La noche se venía encima, y en medio del frío y de la oscuridad, una pobre niña caminaba por la calle sin abrigo, prácticamente desnuda. Sólo llevaba un delantal con algunas docenas de cajas de fósforos mientras pregonaba incansable su modesta mercancía.
No era un buen día. Ningún comprador se había presentado, y, por consiguiente, la niña no había ganado ni un céntimo.
- ¿Quiere usted fósforos, señor? - preguntó a un caballero que pasó a su lado. - No, gracias. Además, con este frío sacar las manos de los bolsillos no debe ser muy agradable - respondió el hombre, marchándose muy deprisa.
La niña creyó que estaba sentada en una gran chimenea de hierro, adornada con bolas navideñas. Pero, como todo lo bueno acaba rápido en este mundo, la llama de la cerilla se apagó y la niña se encontró sola en aquella calle nuevamente. Entonces decidió frotar otra, que ardió y brilló como la primera.

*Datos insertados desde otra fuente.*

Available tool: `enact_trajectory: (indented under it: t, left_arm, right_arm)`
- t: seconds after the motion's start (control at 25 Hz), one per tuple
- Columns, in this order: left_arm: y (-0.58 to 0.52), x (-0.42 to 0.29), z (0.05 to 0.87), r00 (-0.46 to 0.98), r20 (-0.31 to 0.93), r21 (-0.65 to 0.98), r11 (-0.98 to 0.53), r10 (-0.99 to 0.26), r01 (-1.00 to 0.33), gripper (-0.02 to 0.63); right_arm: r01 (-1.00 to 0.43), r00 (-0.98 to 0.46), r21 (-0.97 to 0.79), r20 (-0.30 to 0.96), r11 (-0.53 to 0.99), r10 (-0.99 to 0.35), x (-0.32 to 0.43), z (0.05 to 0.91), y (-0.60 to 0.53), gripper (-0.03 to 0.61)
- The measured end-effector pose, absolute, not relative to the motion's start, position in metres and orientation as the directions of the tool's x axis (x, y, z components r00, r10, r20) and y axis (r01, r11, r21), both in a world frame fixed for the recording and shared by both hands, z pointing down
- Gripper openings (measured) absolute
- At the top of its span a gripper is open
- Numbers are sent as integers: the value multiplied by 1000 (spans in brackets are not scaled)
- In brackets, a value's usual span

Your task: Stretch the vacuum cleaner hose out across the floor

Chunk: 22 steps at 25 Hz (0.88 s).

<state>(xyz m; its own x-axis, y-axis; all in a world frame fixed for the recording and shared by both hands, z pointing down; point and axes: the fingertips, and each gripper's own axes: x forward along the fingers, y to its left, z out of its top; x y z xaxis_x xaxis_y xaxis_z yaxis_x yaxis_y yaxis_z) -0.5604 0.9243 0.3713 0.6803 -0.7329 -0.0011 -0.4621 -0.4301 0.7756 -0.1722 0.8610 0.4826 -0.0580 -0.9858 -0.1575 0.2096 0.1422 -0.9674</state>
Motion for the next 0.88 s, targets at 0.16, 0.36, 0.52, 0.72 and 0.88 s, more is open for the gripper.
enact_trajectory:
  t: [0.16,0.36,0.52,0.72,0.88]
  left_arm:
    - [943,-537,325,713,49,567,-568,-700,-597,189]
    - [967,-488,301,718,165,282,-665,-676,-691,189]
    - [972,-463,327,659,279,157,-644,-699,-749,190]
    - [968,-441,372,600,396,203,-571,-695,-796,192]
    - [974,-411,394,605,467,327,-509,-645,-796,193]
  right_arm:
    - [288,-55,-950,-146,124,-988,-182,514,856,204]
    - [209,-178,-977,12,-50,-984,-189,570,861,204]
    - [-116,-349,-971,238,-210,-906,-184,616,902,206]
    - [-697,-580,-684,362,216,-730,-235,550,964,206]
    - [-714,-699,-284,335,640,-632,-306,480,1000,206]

En esta oportunidad, la pequeña creyó ver una habitación con una mesa cubierta por un blanco mantel resplandeciente con un manjar sobre ella.
¡Oh sorpresa! ¡Oh felicidad! Comería comida caliente aquella noche… Pero la segunda cerilla también se apagó, y lo único que quedó ante ella fue una pared impenetrable y fría.
Encendió un tercer fósforo. Imaginó un árbol de navidad con miles de luces que ardían brillantes en el oscuro cielo.
Sólo le quedaba una última cerilla en su mano. La frotó una vez más contra la pared, y delante suyo se hizo presente una gran luz, en medio de la cual, estaba su abuela en pie y con un aspecto sublime y radiante.
La anciana, tomó a la niña de la mano, y las dos se elevaron en medio de una gran luz resplandeciente…
Cuando llegó el nuevo día, seguía sentada la niña entre las dos casas, muerta.